**PROBLEM REQUIREMENTS**.
Only one number is expected here, namely how many lines of the entries below hold the string "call".

Recorded data
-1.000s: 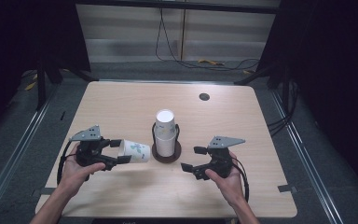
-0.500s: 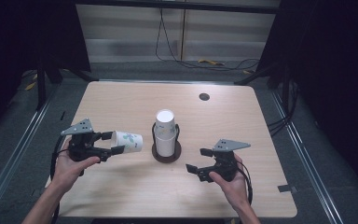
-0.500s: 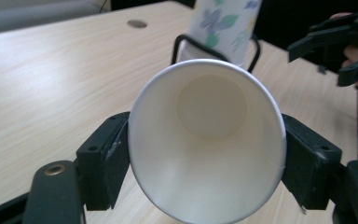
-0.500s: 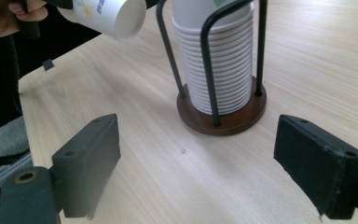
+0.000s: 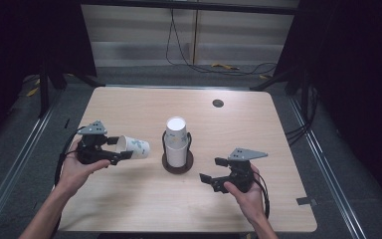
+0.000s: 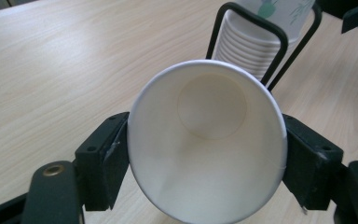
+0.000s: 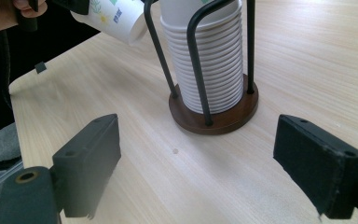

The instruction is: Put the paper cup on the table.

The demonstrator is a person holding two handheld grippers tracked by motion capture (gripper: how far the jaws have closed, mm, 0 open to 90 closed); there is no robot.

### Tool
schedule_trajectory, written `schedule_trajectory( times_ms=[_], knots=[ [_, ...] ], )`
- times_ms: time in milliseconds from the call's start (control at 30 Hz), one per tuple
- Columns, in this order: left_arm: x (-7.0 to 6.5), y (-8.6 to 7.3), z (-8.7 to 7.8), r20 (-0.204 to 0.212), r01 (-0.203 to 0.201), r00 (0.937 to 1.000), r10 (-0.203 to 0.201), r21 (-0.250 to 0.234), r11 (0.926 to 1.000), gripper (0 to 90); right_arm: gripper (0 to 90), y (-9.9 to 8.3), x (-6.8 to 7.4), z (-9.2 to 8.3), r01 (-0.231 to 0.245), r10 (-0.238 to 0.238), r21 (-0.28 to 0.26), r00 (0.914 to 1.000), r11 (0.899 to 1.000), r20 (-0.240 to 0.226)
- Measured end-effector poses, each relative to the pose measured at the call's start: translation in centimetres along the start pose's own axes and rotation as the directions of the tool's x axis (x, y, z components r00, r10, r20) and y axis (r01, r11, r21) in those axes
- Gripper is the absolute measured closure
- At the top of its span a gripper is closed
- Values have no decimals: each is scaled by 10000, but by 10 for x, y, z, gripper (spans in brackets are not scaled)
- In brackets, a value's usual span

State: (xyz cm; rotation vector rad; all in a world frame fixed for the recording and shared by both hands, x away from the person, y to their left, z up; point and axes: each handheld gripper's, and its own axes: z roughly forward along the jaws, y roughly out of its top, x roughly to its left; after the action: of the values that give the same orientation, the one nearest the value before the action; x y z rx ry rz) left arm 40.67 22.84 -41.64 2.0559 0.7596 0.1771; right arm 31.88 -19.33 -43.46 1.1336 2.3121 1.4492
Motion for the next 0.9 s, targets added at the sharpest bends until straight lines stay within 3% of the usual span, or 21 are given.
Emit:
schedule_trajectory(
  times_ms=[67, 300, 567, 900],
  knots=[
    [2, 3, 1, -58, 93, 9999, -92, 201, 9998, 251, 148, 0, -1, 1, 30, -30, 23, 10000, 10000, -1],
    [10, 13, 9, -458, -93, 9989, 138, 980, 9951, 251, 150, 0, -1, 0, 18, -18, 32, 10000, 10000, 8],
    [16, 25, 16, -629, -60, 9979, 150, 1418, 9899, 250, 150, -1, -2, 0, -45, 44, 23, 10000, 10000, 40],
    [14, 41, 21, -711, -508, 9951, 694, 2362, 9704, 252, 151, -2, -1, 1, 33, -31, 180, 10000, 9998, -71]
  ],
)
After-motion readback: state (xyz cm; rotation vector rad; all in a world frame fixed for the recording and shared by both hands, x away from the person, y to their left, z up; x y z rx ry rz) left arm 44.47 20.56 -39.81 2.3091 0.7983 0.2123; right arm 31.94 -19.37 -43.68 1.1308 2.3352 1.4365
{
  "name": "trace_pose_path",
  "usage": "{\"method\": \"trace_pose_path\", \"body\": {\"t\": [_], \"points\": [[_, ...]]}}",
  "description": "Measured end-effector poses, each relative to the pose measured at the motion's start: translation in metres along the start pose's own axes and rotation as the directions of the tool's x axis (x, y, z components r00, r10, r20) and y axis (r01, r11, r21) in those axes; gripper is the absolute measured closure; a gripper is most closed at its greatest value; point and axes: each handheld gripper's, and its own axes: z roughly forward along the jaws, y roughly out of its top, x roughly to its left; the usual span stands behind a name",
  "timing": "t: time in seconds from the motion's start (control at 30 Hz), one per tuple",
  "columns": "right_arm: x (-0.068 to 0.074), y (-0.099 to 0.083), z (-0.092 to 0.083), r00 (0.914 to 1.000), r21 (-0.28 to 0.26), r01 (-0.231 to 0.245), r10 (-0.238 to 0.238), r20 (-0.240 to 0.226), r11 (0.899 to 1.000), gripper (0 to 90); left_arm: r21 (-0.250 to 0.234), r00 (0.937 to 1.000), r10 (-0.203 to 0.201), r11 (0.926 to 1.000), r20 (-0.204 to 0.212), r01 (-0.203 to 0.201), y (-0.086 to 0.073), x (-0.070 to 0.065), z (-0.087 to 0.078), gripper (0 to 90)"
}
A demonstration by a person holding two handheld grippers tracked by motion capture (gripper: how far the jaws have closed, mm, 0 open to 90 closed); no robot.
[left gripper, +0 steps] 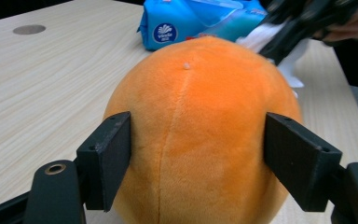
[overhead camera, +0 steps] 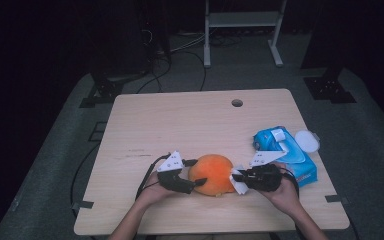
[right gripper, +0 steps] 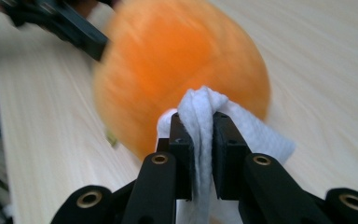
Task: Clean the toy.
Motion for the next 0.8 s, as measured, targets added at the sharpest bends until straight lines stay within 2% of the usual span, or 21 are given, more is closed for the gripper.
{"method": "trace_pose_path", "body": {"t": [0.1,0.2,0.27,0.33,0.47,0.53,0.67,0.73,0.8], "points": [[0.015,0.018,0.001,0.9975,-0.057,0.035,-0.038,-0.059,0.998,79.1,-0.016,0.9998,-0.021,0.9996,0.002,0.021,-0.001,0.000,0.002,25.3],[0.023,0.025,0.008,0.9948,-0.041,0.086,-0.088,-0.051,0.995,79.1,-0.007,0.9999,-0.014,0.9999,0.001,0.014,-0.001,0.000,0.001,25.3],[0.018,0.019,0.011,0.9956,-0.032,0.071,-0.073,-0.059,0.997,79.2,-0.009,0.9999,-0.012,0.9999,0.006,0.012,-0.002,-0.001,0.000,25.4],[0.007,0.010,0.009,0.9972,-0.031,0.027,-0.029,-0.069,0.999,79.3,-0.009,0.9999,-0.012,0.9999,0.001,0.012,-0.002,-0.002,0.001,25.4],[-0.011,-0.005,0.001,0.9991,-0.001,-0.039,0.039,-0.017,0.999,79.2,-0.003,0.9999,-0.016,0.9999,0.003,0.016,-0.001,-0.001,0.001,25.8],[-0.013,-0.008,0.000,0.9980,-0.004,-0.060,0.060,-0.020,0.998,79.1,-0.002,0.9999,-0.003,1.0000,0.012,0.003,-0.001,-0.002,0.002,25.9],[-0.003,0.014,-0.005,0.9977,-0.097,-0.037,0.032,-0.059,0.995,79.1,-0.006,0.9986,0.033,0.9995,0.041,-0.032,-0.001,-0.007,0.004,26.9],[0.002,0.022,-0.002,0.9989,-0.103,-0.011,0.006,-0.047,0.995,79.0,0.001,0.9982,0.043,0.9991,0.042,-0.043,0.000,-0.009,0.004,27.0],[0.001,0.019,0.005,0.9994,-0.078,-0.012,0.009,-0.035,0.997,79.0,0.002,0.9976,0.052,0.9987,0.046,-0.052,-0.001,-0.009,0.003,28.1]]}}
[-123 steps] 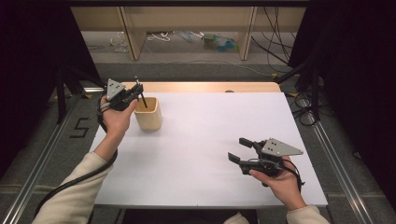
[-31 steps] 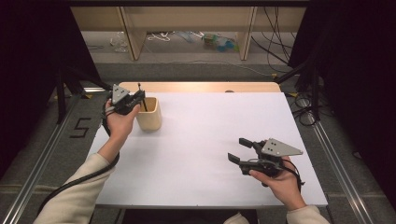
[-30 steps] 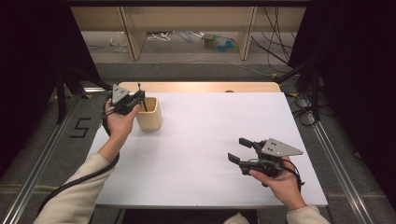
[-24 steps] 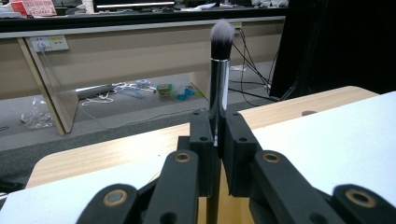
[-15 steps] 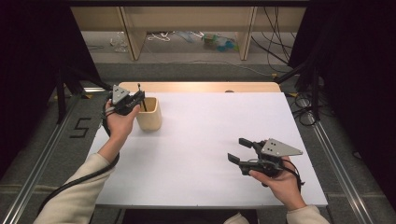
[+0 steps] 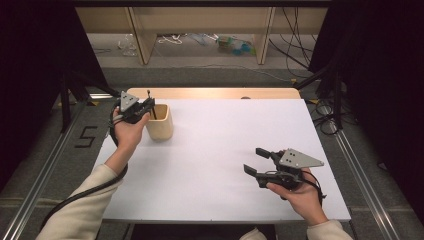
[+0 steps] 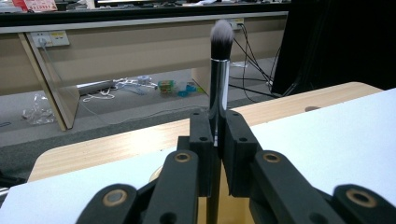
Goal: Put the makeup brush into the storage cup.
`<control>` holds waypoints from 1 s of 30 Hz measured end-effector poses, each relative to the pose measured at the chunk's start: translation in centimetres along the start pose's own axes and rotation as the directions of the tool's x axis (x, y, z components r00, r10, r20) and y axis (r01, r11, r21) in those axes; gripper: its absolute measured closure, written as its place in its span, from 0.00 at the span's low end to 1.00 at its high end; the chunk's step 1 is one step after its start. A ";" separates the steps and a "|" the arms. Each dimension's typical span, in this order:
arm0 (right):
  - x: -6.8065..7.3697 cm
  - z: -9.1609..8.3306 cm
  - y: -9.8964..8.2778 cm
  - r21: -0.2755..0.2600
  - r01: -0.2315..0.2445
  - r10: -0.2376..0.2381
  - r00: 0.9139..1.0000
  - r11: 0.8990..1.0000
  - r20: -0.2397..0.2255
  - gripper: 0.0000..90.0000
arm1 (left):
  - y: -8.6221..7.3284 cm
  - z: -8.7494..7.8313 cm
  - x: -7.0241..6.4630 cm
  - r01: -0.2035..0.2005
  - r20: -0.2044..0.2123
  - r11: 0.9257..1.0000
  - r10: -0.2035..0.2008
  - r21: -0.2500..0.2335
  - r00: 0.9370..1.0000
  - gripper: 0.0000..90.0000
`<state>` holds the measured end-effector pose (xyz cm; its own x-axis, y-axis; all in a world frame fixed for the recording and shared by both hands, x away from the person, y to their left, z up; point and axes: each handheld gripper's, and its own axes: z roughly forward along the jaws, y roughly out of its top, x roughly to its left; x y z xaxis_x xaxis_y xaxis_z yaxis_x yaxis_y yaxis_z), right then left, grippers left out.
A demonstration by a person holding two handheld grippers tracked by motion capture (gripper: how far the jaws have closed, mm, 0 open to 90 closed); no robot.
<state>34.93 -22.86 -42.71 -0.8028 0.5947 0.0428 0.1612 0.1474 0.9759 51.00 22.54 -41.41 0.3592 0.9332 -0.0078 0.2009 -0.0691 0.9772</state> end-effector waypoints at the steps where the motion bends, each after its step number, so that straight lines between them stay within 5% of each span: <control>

**EXERCISE SOLUTION**.
2